Smart lighting has quickly become a corner stone of the smart home. They are available from a wide range of companies and all use LED bulbs. These are far more energy efficient than older bulbs, as they waste far less energy producing heat.
Smart lighting can be set to any color, temperature and brightness; they come in a wide range of bulb types, including LED strips to fit under furniture or behind the television, and even weather-resistant outdoor lighting too.
Timers, motion detectors and geofencing features mean smart lights can lower your electricity bill by switching themselves off when you or your family forget.
The simplest of Philips Hue light kits comes with bulbs and the hub, which connects to your router. Through the free Hue app you can set schedules for every Hue bulb or light strip you buy, making sure they all switch off at night, for example. The app also makes it easy to manually switch any or all lights off with a tap, and from anywhere in the world.
Add a $40 motion sensor to your Hue system and lights can be configured to switch on and off when movement is detected. Put a motion sensor in your child's bedroom, and the light will always switch off after they leave and inevitably forget to hit the switch themselves.

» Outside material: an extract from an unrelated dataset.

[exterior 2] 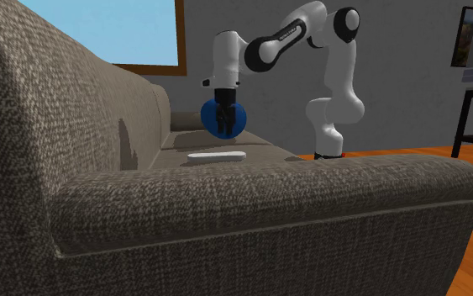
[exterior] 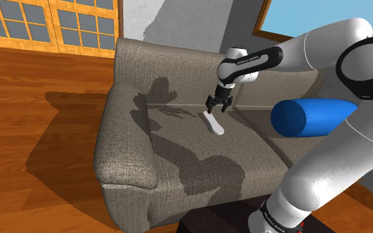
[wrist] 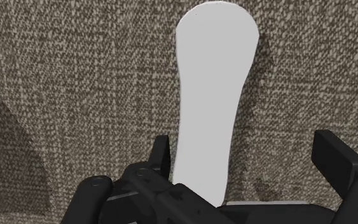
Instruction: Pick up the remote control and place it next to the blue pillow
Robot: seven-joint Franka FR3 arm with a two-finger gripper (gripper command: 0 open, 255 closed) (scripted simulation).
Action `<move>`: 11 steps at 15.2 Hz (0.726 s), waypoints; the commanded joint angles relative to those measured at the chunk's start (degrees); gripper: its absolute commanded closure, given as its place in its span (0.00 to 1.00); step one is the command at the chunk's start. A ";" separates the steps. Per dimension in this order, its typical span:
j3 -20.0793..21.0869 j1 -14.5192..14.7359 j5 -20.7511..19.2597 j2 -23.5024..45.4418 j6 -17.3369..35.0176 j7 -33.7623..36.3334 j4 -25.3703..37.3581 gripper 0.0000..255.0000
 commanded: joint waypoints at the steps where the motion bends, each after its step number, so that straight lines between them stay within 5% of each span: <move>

Similarly, geofencing can be set up with If This, Then That (IFTTT). That way, you can set some or all lights to switch off when you leave the home. No more upstairs light being left on by accident.
LIFX smart lights work in a similar way to Philips Hue, but are controlled directly over Wi-Fi rather than requiring their own hub. Although the company does not sell a motion sensor like Philips, an IFTTT applet like this one can be created to control the lights via a D-Link motion sensor.
Just as above, you can use this applet to have your LIFX lights switch off when you leave the room. IFTTT can also give these lights geofencing features. Some models of LIFX bulb can be set to emit invisible infrared light at night, helping any security cameras with night vision that you might have.
Finally, smart plugs are quite possibly the simplest way to make your house smart - and save some money in the process. These can be used to switch off devices on a timer (every night, for example) or manually via a smartphone app, so you can make sure things are switched off wen you're away from home.
This means you can remotely make sure devices like irons and hair straighteners are switched off if you think you forgot before leaving home. For other devices you can set timers - for making sure lamps and plug-in heaters don't stay on all night, for example - or to stop your children leaving devices on standby when they could be switched off at the wall to save energy and money.
WeMo Mini Wi-Fi
There's no need for a connected hub like those from Samsung SmartThings and Harmony to use the WeMo Mini. Instead, the plug talks directly to your router and smartphone — or to a smart speaker like the Amazon Echo or Google Home, or even your Nest thermostat.
TP-Link Kasa Smart Plug
Although you could argue the cheapest option is best, you might want to consider the Kasa ecosystem, which includes smart light bulbs, light switches, security cameras and other smart home devices. As well as being controlled by the Kasa app, these devices can also be controlled by Alexa and Google Assistant.
In-wall smart plugs are also now available. These replace your regular wall outlets with a smart, internet-connected equivalent, giving you a neater and more seamless finish than cluttering your regular outlets with chunky smart plugs. Naturally, fitting these is id a bigger investment of time and money than buying a plug, and when/if the technology proves replacing and upgrading will require more effort.
That said, they offer a great look and aren't too expensive. Options from the TP-Link Kasa collection start at around $27 for a module with two individually controlled outlets, or $20 for a similar product from Lumary. Finally, there's a $27 option from Teckin which has two outlets, plus a USB-A port too.